Lack of Association Between the 8-oxoguanine DNA Glycosylase Gene Ser326Cys Polymorphism and Gastric Cancer: Evidence from a Meta-Analysis

Objective: To evaluate the association of 8-oxoguanine DNA glycosylase gene (OGG1) Ser326Cys polymorphism with gastric cancer via a comprehensive meta-analysis.
Methods: A total of 12 publications were identified before January 20, 2011 including 1,390 cases and 3,299 controls. A random-effects model was applied irrespective of between-study heterogeneity. Data and study quality were assessed in duplicate.

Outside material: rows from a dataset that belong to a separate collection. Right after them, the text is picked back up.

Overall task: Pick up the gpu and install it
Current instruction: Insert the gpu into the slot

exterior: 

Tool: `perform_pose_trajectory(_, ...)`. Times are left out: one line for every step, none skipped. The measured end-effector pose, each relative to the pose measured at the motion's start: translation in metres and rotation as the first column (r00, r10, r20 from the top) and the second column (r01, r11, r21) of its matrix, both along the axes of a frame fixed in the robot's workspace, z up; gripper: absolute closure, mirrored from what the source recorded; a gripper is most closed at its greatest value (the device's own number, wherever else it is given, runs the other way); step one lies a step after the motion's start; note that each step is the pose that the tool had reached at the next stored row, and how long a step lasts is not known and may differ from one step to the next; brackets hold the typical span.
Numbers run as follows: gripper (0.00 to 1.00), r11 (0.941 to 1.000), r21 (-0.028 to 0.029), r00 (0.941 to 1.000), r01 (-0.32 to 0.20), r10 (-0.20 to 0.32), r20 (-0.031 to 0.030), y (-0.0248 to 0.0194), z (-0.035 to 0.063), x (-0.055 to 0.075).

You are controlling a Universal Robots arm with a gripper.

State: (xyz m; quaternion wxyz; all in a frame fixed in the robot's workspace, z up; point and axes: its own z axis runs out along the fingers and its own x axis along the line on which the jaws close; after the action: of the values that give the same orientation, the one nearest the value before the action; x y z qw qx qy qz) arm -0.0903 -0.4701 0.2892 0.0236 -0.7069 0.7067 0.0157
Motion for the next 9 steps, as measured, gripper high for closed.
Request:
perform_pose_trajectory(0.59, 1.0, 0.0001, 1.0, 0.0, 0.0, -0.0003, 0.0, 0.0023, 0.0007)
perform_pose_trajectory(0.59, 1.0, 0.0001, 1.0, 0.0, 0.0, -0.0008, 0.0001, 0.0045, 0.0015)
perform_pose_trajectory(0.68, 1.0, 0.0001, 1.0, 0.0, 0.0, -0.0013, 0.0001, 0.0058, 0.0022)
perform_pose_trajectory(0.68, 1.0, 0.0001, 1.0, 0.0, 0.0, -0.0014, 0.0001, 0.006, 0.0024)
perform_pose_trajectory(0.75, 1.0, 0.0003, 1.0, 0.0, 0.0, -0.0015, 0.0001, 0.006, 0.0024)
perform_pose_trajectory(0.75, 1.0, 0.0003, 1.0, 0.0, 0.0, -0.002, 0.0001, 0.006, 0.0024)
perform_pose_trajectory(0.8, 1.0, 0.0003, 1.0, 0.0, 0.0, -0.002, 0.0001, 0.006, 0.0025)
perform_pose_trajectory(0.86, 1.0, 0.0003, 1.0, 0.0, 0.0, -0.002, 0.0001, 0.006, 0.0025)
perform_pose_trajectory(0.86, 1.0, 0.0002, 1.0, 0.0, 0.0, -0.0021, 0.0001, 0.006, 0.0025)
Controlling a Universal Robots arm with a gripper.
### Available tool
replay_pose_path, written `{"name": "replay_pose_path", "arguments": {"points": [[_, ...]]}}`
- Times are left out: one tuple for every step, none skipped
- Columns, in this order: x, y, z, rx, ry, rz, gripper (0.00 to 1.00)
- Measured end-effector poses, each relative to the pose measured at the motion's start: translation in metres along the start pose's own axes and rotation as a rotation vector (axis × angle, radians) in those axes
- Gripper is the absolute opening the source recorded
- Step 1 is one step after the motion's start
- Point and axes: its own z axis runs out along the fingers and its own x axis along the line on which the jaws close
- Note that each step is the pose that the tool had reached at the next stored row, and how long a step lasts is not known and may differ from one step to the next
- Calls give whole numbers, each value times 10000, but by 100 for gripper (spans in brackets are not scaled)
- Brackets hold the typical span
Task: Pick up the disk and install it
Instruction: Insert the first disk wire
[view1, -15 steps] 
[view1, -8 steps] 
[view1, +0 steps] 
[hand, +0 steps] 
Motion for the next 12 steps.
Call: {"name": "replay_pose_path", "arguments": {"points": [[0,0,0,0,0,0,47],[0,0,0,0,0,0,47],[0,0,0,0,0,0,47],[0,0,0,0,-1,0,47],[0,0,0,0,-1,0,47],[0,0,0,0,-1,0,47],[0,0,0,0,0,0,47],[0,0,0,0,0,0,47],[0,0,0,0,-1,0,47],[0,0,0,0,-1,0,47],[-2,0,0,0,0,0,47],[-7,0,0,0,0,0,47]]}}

Results: No significant association was found for either allele or genotype with gastric cancer (odds ratio [OR]=0.96; 95% confidence interval [95% CI]: 0.82–1.13; P=0.66), and this was also the case after combining 326Ser/Cys and 326Ser/Ser genotypes together (OR=0.87; 95% CI: 0.63–1.20; P=0.40), or 326Cys/Cys and 326Ser/Cys together (OR=1.03; 95% CI: 0.87–1.22; P=0.72). Subgroup analysis by ethnicity indicated that comparison of allele 326Ser versus 326Cys generated a weakly and non-significantl protective effect on gastric cancer in Asians (OR=0.90; 95% CI: 0.75–1.09; P=0.29) and Turks (OR=0.65; 95% CI: 0.37–1.14; P=0.13), but a non-significant risk effect in Europeans (OR=1.10; 95% CI: 0.78–1.54; P=0.60) and Brazilians (OR=1.13; 95% CI: 0.81–1.58; P=0.48). No publication bias was observed.
Conclusions: Our results collectively suggest that the OGG1 Ser326Cys polymorphism might not be a potential candidate risk factor for the development of gastric cancer.